La Cour pénale internationale (CPI) a annoncé, le 23 juillet 2025, une réduction de peine d’un an pour Al Hassan Ag Abdoul Aziz Ag Mohamed Ag Mahmoud, condamné en novembre 2024 à dix ans d’emprisonnement pour crimes de guerre et crimes contre l’humanité. Sa libération est désormais prévue pour le 28 mars 2027.
La réduction de peine accordée par la CPI à Al Hassan Ag Abdoul Aziz Ag Mohamed découle d’un réexamen de peine mené par un collège de trois juges – Luz del Carmen Ibáñez Carranza (présidente), Gocha Lordkipanidze et Erdenebalsuren Damdin – conformément au Statut de Rome, qui autorise ce type de procédure après l’accomplissement des deux tiers de la peine.
Les juges ont retenu plusieurs éléments en faveur d’Al Hassan, notamment sa décision de ne pas interjeter appel de sa condamnation, perçue comme un geste facilitant le bon fonctionnement de la justice et l’ouverture de la phase de réparation pour les victimes. Ils ont également pris en compte sa situation personnelle, les excuses présentées, ainsi que les conséquences de cette réduction de peine sur les victimes, notamment d’un point de vue symbolique et psychologique.
Les observations du Mali, État concerné, ont aussi été intégrées à l’analyse. Le panel a souligné la nécessité de concilier justice pour les victimes et perspectives de réinsertion sociale, dans une approche relevant de la justice réparatrice.
Reconnu coupable le 26 juin 2024, Al Hassan a été jugé pour des faits survenus entre avril 2012 et janvier 2013 à Tombouctou, alors sous contrôle des groupes armés Ansar Dine et Al-Qaïda au Maghreb islamique (AQMI). Il avait joué un rôle actif dans l’application de la charia en tant que membre de la police islamique.
Le 20 novembre 2024, la Chambre de première instance X avait prononcé une peine de dix ans, dont le calcul tenait compte de sa détention depuis le 28 mars 2018, date de son incarcération aux quartiers pénitentiaires de la CPI à La Haye, après son transfert le 31 mars 2018.
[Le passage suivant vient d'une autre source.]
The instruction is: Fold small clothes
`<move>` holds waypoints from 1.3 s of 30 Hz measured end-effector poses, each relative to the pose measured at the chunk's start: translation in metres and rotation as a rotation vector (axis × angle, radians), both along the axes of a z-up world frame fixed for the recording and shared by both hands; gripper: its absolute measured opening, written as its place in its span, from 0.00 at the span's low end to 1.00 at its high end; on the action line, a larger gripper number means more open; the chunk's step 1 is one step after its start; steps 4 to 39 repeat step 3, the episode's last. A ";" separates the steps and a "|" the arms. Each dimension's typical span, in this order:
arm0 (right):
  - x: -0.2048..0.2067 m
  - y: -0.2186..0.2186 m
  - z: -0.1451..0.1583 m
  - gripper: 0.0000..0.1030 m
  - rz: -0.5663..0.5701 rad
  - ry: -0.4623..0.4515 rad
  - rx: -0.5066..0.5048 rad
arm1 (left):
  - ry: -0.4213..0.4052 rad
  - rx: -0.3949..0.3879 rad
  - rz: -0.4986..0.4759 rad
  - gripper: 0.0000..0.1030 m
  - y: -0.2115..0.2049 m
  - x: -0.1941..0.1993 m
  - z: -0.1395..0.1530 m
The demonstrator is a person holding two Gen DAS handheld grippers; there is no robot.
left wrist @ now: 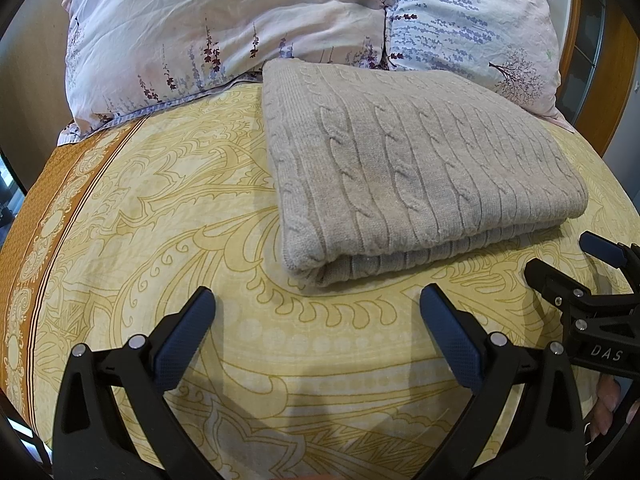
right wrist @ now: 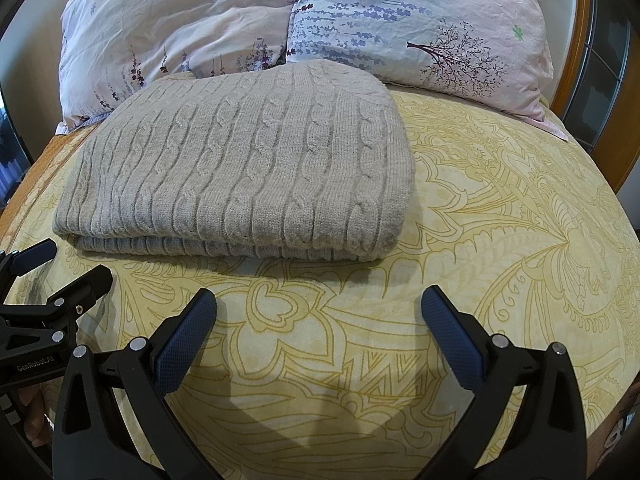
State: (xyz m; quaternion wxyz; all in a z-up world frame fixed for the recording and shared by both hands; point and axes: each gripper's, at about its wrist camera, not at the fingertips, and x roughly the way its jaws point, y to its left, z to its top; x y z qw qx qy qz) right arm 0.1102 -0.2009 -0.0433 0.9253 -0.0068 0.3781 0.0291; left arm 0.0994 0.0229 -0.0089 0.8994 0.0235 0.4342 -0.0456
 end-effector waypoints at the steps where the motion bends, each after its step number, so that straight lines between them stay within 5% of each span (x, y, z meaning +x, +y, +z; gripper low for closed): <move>1: 0.000 0.000 0.000 0.99 0.000 0.000 0.000 | 0.000 0.000 0.000 0.98 0.000 0.000 0.000; 39: 0.000 0.000 0.000 0.99 0.000 0.000 0.000 | 0.000 0.000 0.001 0.98 0.000 0.000 0.000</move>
Aucune information n’a encore été communiquée sur les modalités de sa libération ni sur un éventuel pays d’accueil après 2027.
Al Hassan est le deuxième Malien jugé par la CPI, après Ahmad Al Faqi Al Mahdi, condamné en 2016 à neuf ans de prison pour la destruction des mausolées de Tombouctou, inscrits au patrimoine mondial de l’UNESCO.